We commandeered the biggest table in the back, right next to the hearth, where the fire crackled like it was trying to roast us all alive. The students crowded around, still sore from the mission but drunk on the taste of victory—and possibly the ale.
Felix was already halfway into his third bowl of stew, slurping with the desperation of a man trying to forget the taste of raw boar blood. Wallace had a stack of napkins and was writing something furiously—either notes or a complaint about the kitchen’s use of "steam-based meat hydration." I didn’t ask.
Julien was retelling the battle with increasing exaggeration. "And then I stood atop the hill, three boars surrounding me—"
"You tripped over Garrick’s foot and faceplanted into a bush," Mira corrected, somehow appearing without warning. She’d cleaned up, cloak neatly folded, eyes sharp.
"Details," Julien waved her off. "You weren’t even there."
"Exactly. I had to hear about your heroism secondhand while helping Cassandra patch up Garrick’s shoulder."
Speak of the ghost, and she appears.
Cassandra was leaning silently against the wall, arms crossed, watching the group like a cat surveying a pack of noisy puppies. When our eyes met, she gave the smallest nod.
Even she was warming up.
I took a long drink of whatever disgusting liquid the tavern owner insisted was ale. It burned like betrayal and had the aftertaste of regret. But it was warm, and that was good enough.
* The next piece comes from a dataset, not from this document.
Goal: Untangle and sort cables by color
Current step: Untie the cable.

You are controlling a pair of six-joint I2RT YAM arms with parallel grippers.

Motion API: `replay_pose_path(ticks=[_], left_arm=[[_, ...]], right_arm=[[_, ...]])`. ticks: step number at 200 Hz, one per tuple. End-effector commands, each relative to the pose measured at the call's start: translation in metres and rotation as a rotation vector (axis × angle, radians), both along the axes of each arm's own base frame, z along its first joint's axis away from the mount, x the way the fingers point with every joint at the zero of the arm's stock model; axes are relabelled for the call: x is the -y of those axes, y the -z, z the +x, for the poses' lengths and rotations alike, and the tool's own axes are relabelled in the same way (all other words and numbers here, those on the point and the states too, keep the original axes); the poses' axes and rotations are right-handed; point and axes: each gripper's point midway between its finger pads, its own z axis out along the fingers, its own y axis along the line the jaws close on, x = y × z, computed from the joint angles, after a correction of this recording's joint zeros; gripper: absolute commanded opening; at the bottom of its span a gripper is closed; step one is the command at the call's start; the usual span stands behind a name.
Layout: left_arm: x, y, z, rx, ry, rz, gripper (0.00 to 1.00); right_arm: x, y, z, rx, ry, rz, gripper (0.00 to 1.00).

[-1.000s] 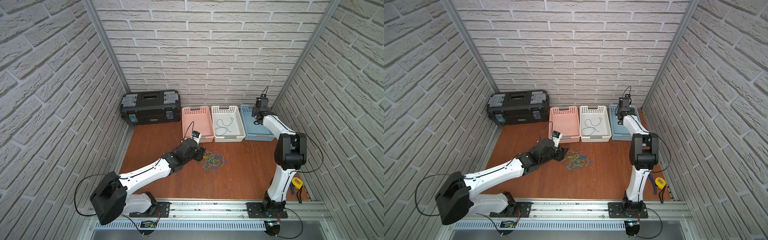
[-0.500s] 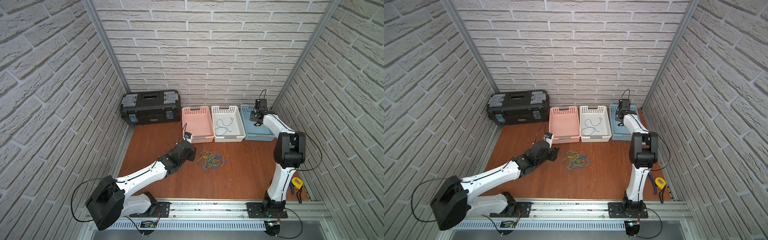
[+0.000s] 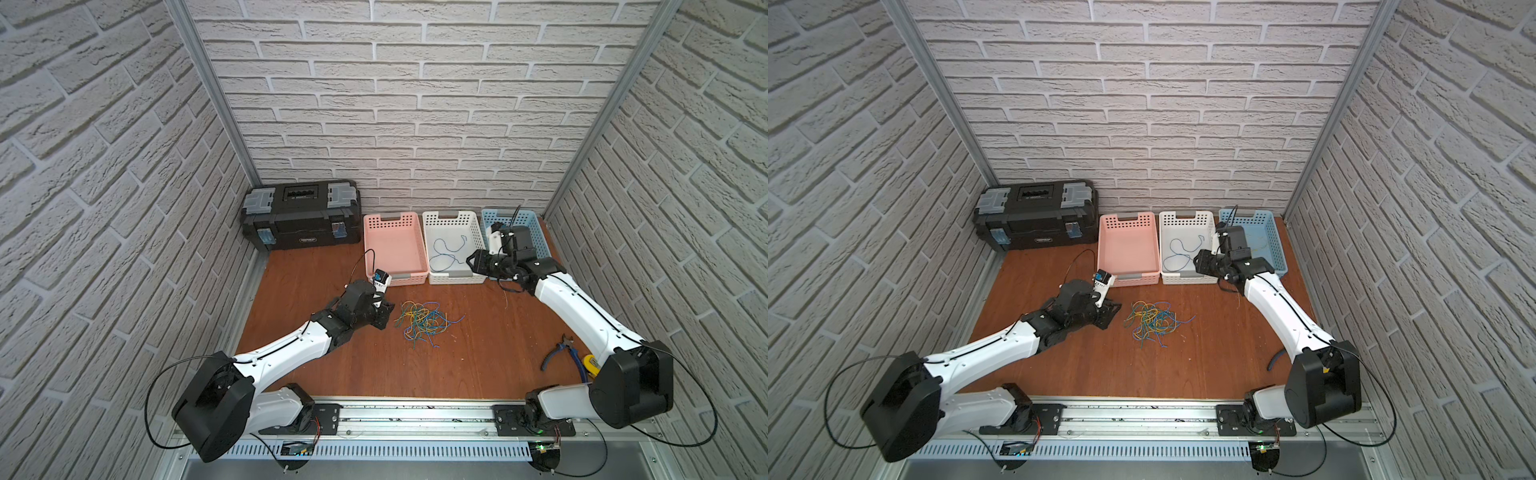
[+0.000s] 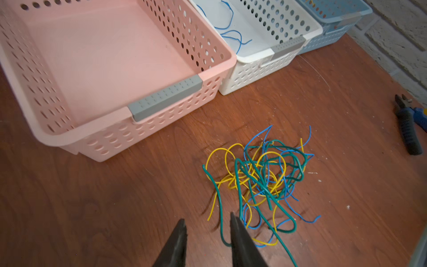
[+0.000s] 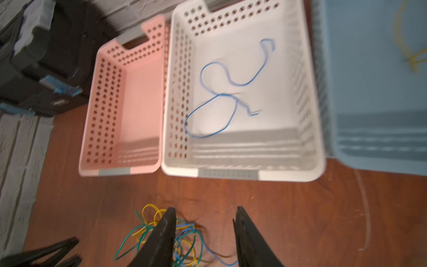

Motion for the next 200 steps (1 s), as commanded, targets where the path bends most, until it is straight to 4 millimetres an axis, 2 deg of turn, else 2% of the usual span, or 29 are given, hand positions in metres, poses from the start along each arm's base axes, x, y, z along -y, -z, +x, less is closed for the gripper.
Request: replay_pose_path(ticks=[1, 23, 39, 80, 120, 165, 192, 200], left_arm=[[0.015, 0.006, -0.007, -0.027, 0.073, -0.074, 0.36], [0.023, 0.021, -0.009, -0.079, 0.110, -0.064, 0.43], [0.027, 0.031, -0.010, -0.112, 0.130, -0.048, 0.46], [0.026, 0.044, -0.003, -0.119, 0.118, 0.004, 0.43], [0.031, 0.040, -0.001, -0.095, 0.137, -0.014, 0.33], [0.031, 0.040, -0.002, -0.095, 0.150, -0.009, 0.14], [0.033, 0.038, -0.004, -0.099, 0.165, -0.019, 0.00], [0.034, 0.037, -0.004, -0.097, 0.169, -0.023, 0.00]], right_arm=[[-0.033, 0.004, -0.025, -0.021, -0.062, 0.077, 0.43], [-0.060, 0.029, -0.046, -0.070, -0.093, 0.094, 0.44], [-0.072, 0.045, -0.054, -0.091, -0.078, 0.057, 0.45], [-0.104, 0.070, -0.054, -0.074, -0.020, 0.080, 0.47], [-0.118, 0.097, -0.051, -0.131, -0.023, 0.000, 0.49], [-0.127, 0.112, -0.052, -0.153, -0.043, -0.024, 0.50], [-0.136, 0.123, -0.054, -0.186, -0.076, -0.018, 0.46], [-0.135, 0.125, -0.055, -0.186, -0.075, -0.023, 0.45]])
"You’re smiling," Mira said, sliding onto the bench beside me.
"I’m not."
"You are. It’s disturbing."
I leaned back, watching the kids bicker, laugh, and demolish food like rabid wolves. "They survived. And they’re not acting like they almost died. That’s a win."
"They’re growing," she said quietly.
I glanced at her. "You worried about them?"
"No," she lied. "I’m worried about you. You looked like you were ready to gut that training ground keeper the other day."
"He touched one of mine."
Mira didn’t argue.
After a long pause, she added, "It’s going to get worse, isn’t it?"
"It always does."
She nodded again, then stood. "I’ll keep an eye on the others. You... try not to set anything on fire."
"No promises."
Later that night, once the students began to drift off to their rooms or collapse face-first onto tables, I stepped outside for some air.
The town was quiet now, wrapped in fog and flickering lantern light. I lit a cigarette—an awful habit I picked up in the academy’s worst corners—and stared at the moon.
A mission arc.
I remembered it from the game. Sometimes, it was a chance for side stories, bonding events, or power-ups. Other times, it spiraled into death traps, betrayals, or enemy ambushes that left permanent scars on the storyline.
There was no system prompt warning me this time. No percentage risk, no "Secret Path Unlocked."
Just instinct. And that ever-gnawing unease.
Still...
I looked back through the tavern window. Felix was drooling into his bowl. Julien was asleep mid-boast. Garrick had used a chair as a blanket.
They were mine now.
And I’d burn the world before I let it take them.